◆ **DIRECTIONS**
Transcribe everything in the listing as written, and let no image into the copy.

◆ **DATASET SECTION**
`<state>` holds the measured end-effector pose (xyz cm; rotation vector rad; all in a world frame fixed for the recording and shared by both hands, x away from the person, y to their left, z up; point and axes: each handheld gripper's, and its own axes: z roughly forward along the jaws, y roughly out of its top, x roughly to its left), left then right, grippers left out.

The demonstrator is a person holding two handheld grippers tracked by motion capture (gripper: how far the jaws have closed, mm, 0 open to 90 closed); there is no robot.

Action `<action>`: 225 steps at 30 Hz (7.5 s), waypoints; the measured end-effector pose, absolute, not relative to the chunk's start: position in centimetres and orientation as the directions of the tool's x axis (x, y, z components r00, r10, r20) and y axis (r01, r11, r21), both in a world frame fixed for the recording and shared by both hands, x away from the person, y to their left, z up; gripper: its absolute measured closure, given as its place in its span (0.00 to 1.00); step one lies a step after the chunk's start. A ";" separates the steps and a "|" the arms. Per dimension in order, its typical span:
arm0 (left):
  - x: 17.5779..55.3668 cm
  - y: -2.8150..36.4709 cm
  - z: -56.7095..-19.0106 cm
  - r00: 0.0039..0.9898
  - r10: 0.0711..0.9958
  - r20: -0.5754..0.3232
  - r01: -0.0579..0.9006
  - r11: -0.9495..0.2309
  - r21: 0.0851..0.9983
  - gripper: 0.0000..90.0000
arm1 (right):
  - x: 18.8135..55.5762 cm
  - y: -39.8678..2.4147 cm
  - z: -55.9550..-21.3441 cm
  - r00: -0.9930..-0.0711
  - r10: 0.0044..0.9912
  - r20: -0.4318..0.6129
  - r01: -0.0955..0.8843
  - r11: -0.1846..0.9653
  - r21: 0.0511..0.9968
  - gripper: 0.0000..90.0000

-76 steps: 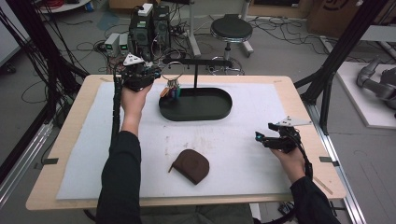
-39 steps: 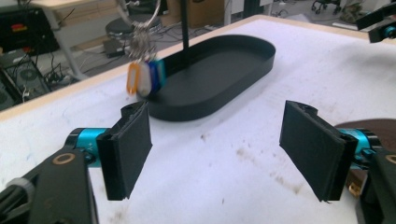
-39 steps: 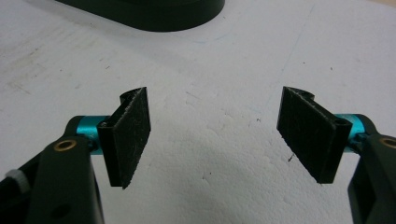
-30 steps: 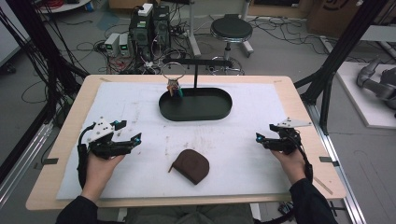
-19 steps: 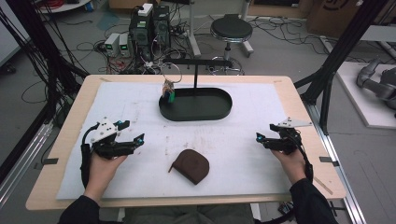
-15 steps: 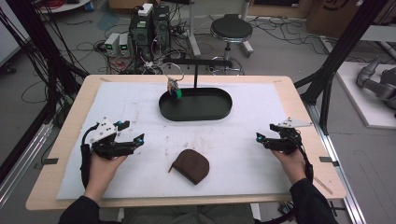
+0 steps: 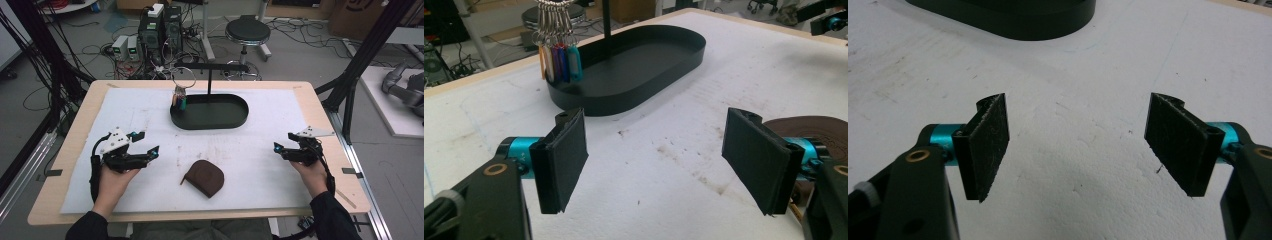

◆ **SOLUTION FOR THIS PROBLEM**
`<state>` holds the measured end-effector pose (xyz cm; rotation vector rad; all in a world frame fixed for the recording and shared by both hands, x away from the person, y to their left, z up; point and axes: each handheld gripper's, and its own axes: z roughly forward along the jaws, y roughly out of its top, x roughly to its left), left then right, grippers left out.

The demonstrator is a person holding two handheld grippers tracked by motion capture (gripper: how far the jaws have closed, mm, 0 open to 90 closed); there is no robot.

Action `<action>`: 225 steps at 30 Hz (7.5 s), waypoints; the measured end-effector pose, absolute, not relative to the chunk's start: position in centimetres and orientation as the directions of the tool's x axis (x, y, z components r00, r10, r20) and y axis (r01, r11, r21), both in a world frame fixed for the recording and shared by both hands, x away from the person, y to their left, z up; gripper: its absolute measured closure, given as its place in its span (0.00 to 1.00); step one lies a step after the chunk's start. A ";" separates the steps and a "|" the arms. Per dimension in order, its typical span:
arm0 (left):
  - x: 17.5779..55.3668 cm
  - y: -2.8150..36.4709 cm
  - z: -56.7095..-19.0106 cm
  - r00: 0.0039..0.9898
  - r10: 0.0711..0.9958
  - r20: -0.5754..0.3232
  - r01: -0.0579..0.9006
  - r11: -0.9495..0.2309
  - r21: 0.0851..0.9983
  - gripper: 0.0000..90.0000
arm1 (right):
  - x: 18.8135..55.5762 cm
  - y: -39.8678..2.4147 cm
  - z: -55.9550..-21.3441 cm
  - r00: -0.9930..-0.0711
  - r10: 0.0044..0.9912
  - r20: -0.4318..0.6129
  - r01: -0.0955..0.8843
  - r11: -0.1846..0.9653
  - r21: 0.0511..0.9968
  - gripper: 0.0000..90.0000

-76 steps: 
-39 steps: 
-39 steps: 
-30 steps: 
-19 steps: 
-15 steps: 
+0 steps: 

The exercise asks for nothing further.